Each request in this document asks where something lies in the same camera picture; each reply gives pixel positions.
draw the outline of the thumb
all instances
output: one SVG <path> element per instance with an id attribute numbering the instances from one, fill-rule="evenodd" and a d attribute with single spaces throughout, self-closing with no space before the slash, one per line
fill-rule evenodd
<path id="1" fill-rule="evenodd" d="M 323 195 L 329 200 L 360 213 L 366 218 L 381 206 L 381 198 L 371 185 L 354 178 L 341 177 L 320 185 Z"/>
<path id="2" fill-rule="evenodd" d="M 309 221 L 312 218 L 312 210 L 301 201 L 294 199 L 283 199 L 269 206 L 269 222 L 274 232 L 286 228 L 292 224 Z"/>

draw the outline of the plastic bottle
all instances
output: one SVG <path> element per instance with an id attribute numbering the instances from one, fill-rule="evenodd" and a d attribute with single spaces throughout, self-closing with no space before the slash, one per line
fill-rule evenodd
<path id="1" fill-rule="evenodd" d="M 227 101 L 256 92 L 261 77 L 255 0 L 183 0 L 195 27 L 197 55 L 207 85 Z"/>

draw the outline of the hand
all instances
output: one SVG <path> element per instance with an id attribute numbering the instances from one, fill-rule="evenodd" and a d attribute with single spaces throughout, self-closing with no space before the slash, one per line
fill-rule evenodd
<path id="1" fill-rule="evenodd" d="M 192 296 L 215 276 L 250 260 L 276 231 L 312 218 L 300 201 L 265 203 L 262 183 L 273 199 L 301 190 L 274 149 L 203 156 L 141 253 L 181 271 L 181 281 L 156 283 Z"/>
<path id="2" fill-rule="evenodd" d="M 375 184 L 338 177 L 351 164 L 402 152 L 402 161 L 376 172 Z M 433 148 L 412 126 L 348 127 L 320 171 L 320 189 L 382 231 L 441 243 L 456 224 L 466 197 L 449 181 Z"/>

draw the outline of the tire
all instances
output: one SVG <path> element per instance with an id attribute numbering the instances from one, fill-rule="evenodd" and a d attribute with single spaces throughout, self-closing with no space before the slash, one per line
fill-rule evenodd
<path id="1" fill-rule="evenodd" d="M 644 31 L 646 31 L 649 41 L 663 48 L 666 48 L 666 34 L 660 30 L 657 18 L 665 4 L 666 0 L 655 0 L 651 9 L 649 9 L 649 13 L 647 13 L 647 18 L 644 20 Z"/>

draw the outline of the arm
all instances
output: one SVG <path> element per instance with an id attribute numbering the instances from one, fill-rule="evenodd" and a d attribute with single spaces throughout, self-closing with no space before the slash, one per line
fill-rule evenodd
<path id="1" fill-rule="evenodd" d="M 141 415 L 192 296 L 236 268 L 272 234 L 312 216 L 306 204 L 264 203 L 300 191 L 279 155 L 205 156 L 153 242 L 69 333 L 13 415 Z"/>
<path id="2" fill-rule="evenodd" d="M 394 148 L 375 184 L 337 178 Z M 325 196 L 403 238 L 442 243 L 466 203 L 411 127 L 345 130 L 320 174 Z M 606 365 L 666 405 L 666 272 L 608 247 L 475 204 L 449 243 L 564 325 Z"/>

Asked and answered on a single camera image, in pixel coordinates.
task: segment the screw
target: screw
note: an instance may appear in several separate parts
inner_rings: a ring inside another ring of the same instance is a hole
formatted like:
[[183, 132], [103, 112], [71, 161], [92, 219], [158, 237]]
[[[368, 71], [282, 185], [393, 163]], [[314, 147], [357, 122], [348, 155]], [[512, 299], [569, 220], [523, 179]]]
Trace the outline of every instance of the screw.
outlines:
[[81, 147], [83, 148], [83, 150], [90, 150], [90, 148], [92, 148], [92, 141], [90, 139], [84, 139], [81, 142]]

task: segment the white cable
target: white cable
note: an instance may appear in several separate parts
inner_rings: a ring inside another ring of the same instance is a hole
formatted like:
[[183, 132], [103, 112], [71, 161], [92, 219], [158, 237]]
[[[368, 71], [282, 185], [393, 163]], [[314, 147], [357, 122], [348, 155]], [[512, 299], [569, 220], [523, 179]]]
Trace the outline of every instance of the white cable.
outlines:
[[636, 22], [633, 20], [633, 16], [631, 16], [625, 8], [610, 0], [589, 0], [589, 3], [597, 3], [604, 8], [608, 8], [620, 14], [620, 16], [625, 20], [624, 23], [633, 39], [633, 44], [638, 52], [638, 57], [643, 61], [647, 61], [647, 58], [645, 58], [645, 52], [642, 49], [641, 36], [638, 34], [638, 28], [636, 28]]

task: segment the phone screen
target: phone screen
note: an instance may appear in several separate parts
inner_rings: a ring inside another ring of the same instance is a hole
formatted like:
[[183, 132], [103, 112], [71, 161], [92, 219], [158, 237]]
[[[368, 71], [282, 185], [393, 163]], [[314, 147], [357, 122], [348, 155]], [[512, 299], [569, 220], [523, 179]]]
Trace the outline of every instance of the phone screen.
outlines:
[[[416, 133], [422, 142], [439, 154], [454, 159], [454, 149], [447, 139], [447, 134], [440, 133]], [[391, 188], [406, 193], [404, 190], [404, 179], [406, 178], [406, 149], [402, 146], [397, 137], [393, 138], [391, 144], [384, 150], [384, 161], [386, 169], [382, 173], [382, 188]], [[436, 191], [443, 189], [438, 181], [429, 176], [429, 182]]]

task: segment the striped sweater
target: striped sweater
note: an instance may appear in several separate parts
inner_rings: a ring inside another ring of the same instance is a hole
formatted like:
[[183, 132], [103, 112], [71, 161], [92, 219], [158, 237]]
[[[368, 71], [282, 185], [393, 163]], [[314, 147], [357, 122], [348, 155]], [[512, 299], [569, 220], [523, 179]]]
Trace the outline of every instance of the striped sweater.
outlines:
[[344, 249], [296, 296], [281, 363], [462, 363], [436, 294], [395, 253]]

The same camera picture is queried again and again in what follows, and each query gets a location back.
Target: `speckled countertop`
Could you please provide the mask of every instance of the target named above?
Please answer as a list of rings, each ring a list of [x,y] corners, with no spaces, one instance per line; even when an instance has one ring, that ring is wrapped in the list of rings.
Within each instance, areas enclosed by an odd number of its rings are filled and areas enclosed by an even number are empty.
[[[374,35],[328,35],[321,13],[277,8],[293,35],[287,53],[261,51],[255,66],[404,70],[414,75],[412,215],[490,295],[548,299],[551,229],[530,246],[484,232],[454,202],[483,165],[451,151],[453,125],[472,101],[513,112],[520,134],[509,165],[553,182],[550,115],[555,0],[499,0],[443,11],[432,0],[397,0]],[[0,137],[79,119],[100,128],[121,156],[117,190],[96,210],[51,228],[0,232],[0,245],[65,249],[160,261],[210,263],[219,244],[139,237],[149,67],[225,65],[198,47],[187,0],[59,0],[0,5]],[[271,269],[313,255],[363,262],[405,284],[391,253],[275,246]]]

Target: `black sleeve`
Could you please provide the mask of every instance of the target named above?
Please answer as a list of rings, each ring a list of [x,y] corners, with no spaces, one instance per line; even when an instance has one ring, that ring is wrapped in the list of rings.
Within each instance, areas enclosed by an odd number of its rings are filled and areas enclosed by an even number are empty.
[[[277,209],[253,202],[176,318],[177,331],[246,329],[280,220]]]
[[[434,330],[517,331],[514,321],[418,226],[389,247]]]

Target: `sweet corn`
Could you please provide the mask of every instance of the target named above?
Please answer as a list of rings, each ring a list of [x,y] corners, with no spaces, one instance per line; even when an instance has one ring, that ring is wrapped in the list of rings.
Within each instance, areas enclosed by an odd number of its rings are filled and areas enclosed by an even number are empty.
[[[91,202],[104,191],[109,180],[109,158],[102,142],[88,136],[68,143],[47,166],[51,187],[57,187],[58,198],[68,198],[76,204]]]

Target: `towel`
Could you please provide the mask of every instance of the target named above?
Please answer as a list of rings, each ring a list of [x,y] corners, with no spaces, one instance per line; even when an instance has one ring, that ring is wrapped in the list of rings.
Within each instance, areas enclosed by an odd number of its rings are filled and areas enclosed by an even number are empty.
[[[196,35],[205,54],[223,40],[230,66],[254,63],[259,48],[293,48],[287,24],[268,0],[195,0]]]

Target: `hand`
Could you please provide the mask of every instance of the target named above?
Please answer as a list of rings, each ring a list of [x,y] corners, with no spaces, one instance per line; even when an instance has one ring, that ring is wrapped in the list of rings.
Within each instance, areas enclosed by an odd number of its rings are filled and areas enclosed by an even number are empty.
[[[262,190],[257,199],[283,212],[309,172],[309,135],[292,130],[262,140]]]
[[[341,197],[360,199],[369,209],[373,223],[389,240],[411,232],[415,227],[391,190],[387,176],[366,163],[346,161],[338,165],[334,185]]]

§

| WORK TO COMPLETE |
If a line in the entries above contains "pixel", report it.

| SOLUTION BELOW |
Each request in this document asks where something lies in the same camera picture; each reply gives pixel positions.
Asked and answered on a single camera image, in pixel coordinates.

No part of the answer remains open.